A cramp shot through Suzanne. She rubbed her stomach. Ivan leaned over and kissed her. “I’m going backstage. Stand where I can see you, honey.”
He left her. Whose bright idea was it not to have tables or chairs or even standing room? What was so great about this dingy space? The walls were gray cement block, the floor scuffed linoleum. There wasn’t room to dance, let alone to stand. There wasn’t air. She wanted silence, the couch, her hot water bottle, and two more Midol. She pressed against the wall. Already, she was sweating. The music they had piped in was so loud, her ears were starting to ring.

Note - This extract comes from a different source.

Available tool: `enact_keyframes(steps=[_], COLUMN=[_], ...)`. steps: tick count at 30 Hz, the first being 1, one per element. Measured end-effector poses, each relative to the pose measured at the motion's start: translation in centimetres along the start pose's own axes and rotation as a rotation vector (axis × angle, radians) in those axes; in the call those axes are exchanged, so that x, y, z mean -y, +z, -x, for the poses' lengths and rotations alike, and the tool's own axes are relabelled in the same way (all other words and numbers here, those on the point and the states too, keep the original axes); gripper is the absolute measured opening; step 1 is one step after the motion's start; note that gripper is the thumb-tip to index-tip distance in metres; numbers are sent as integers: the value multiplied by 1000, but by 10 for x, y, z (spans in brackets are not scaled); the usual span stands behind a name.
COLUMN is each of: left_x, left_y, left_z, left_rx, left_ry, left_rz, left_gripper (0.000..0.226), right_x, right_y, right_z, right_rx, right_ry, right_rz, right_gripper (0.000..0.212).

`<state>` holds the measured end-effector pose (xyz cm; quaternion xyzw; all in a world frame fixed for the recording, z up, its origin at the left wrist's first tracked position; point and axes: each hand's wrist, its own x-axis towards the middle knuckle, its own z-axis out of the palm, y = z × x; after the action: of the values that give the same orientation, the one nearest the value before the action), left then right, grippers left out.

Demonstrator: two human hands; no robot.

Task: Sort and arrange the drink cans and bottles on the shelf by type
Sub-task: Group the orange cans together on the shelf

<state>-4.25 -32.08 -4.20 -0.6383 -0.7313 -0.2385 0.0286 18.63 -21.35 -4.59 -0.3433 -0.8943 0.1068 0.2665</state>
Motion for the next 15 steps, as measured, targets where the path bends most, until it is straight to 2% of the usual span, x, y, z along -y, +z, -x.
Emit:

A woman in a black apron snarled something at Suzanne and then disappeared. Everyone was moving around, drinking beers, shouting at one another. A woman in a short, tight red dress stepped hard on Suzanne’s instep, making her yelp. A guy in jeans and a T-shirt that said FUCKING A tapped his cigarette ash on Suzanne’s forearm. How was she going to last?
Pneumonia didn’t come on until quarter to one, and by that time Suzanne was ready to scream. It had taken her half an hour just to get to the ladies’ room, where two girls were snorting coke in the one free stall and wouldn’t get out, even when Suzanne begged them. “I have my period!” she said, and the girls laughed. “Tough break,” said one. A woman finally came out of the other stall and Suzanne fled into it. The toilet paper was gone. There was pee all over the seat and on the floor. The door didn’t work and she had to hold it shut with one free hand. She peed and changed her tampon and when she went to wash her hands there were four blond hairs spread across the sink. She pushed her way out again.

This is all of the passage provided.